O que aconteceu no sector leiteiro não aconteceu, infelizmente, em mais sector nenhum, à excepção talvez dos vinhos que em tempo certo apostou forte naqueles programas de reconversão das vinhas para vinhas de qualidade.
O caso do olival, é um exemplo de más políticas seguidas por todos os governos até hoje. Portugal que era um país auto-suficiente em azeite, de repente deixou cair o olival quando se começou a entender que a oliveira era importante para a paisagem e se começou a subsidiar a presença da oliveira, em vez de modernizar o olival.

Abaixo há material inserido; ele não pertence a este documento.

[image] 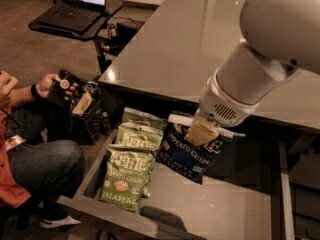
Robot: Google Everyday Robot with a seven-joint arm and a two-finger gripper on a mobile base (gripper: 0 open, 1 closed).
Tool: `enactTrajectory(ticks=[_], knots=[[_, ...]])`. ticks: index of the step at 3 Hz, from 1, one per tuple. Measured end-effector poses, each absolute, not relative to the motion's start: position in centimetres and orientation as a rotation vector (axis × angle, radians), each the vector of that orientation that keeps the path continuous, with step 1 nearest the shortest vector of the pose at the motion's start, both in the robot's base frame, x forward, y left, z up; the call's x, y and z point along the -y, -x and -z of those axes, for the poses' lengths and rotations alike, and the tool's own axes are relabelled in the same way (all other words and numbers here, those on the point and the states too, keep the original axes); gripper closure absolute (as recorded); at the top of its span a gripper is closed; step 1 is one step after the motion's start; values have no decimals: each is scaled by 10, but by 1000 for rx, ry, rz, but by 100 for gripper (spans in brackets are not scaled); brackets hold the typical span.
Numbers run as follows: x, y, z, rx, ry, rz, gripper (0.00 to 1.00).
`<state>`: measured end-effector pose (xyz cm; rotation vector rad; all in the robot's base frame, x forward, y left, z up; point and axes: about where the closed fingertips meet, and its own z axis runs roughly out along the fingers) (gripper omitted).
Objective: Pick blue chip bag from top drawer and place on counter
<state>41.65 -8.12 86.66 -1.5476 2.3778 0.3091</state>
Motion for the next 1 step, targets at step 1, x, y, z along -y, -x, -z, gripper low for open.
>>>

Foi preciso o preço do azeite ter subido imenso nos mercados mundiais e os empresários espanhóis olharem para este lado da fronteira e ter visto aqui um a oportunidade.
E porque não fomos nós a aproveitar também esta situação no quadro anterior? - Porque era muito mais fácil distribuir subsídios. Não houve coragem de dizer não aos subsídios para se terem cinquenta oliveiras por hectare, haverá apenas para quem tiver 300 e se for um olival moderno regado.
Este ano, registamos uma quebra no produto agrícola da ordem dos 5 por cento e fica a dever-se a quê? - Quebra de produção no vinho e quebra de produção no olival e também nalgumas frutas e apenas porque não choveu. Em Espanha nestas mesmas três produções o rendimento não caiu porque têm olivais e vinhas modernas, regadas gota a gota.
De facto o que a agricultura em Portugal precisava era de um sobressalto e o governo teve a coragem de o fazer em 2005.